■ What you have to do ■
Reproduce verbatim the lines of the material below, starting at the line with "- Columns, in" and ending at the line with "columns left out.", both inclusive; skip the rest.

■ Stored data ■
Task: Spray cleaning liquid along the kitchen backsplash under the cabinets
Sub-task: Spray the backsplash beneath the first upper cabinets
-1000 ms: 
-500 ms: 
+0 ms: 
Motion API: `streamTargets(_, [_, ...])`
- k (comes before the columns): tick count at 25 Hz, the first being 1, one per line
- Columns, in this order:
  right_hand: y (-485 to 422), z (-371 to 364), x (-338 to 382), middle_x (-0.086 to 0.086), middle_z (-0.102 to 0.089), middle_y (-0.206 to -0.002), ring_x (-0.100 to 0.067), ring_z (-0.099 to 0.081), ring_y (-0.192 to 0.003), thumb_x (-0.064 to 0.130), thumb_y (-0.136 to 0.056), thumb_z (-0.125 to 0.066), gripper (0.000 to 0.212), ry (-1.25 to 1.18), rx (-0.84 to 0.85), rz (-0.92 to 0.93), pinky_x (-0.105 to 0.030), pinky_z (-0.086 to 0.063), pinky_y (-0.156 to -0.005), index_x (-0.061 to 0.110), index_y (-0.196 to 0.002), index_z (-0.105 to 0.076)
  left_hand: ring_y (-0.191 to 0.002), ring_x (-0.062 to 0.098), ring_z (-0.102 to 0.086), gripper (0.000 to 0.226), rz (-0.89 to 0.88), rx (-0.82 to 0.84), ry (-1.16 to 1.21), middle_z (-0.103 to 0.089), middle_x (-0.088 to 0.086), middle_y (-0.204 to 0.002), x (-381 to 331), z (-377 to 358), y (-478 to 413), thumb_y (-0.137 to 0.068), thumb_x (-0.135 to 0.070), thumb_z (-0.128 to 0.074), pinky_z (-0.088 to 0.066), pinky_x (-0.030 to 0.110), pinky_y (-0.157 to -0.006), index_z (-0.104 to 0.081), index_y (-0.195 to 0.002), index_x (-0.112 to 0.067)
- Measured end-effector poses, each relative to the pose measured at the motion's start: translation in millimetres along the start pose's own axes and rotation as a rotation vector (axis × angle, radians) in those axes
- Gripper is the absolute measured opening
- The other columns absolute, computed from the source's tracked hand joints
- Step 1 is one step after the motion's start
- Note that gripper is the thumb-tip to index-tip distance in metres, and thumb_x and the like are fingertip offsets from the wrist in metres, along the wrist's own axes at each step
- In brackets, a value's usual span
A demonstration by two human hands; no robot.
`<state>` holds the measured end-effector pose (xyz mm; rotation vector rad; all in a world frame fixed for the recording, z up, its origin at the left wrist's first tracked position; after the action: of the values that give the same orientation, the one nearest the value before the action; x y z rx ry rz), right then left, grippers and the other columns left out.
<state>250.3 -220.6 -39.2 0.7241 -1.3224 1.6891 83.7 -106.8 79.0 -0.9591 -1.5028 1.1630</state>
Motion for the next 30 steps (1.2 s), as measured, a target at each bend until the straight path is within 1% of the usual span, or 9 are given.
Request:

■ Result of the exercise ■
- Columns, in this order:
  right_hand: y (-485 to 422), z (-371 to 364), x (-338 to 382), middle_x (-0.086 to 0.086), middle_z (-0.102 to 0.089), middle_y (-0.206 to -0.002), ring_x (-0.100 to 0.067), ring_z (-0.099 to 0.081), ring_y (-0.192 to 0.003), thumb_x (-0.064 to 0.130), thumb_y (-0.136 to 0.056), thumb_z (-0.125 to 0.066), gripper (0.000 to 0.212), ry (-1.25 to 1.18), rx (-0.84 to 0.85), rz (-0.92 to 0.93), pinky_x (-0.105 to 0.030), pinky_z (-0.086 to 0.063), pinky_y (-0.156 to -0.005), index_x (-0.061 to 0.110), index_y (-0.196 to 0.002), index_z (-0.105 to 0.076)
  left_hand: ring_y (-0.191 to 0.002), ring_x (-0.062 to 0.098), ring_z (-0.102 to 0.086), gripper (0.000 to 0.226), rz (-0.89 to 0.88), rx (-0.82 to 0.84), ry (-1.16 to 1.21), middle_z (-0.103 to 0.089), middle_x (-0.088 to 0.086), middle_y (-0.204 to 0.002), x (-381 to 331), z (-377 to 358), y (-478 to 413), thumb_y (-0.137 to 0.068), thumb_x (-0.135 to 0.070), thumb_z (-0.128 to 0.074), pinky_z (-0.088 to 0.066), pinky_x (-0.030 to 0.110), pinky_y (-0.157 to -0.006), index_z (-0.104 to 0.081), index_y (-0.195 to 0.002), index_x (-0.112 to 0.067)
- Measured end-effector poses, each relative to the pose measured at the motion's start: translation in millimetres along the start pose's own axes and rotation as a rotation vector (axis × angle, radians) in those axes
- Gripper is the absolute measured opening
- The other columns absolute, computed from the source's tracked hand joints
- Step 1 is one step after the motion's start
- Note that gripper is the thumb-tip to index-tip distance in metres, and thumb_x and the like are fingertip offsets from the wrist in metres, along the wrist's own axes at each step
- In brackets, a value's usual span
A demonstration by two human hands; no robot.
`<state>` holds the measured end-effector pose (xyz mm; rotation vector rad; all in a world frame fixed for the recording, z up, its origin at the left wrist's first tracked position; after the action: of the values that give the same orientation, the one nearest the value before the action; x y z rx ry rz), right then left, grippers and the other columns left out.

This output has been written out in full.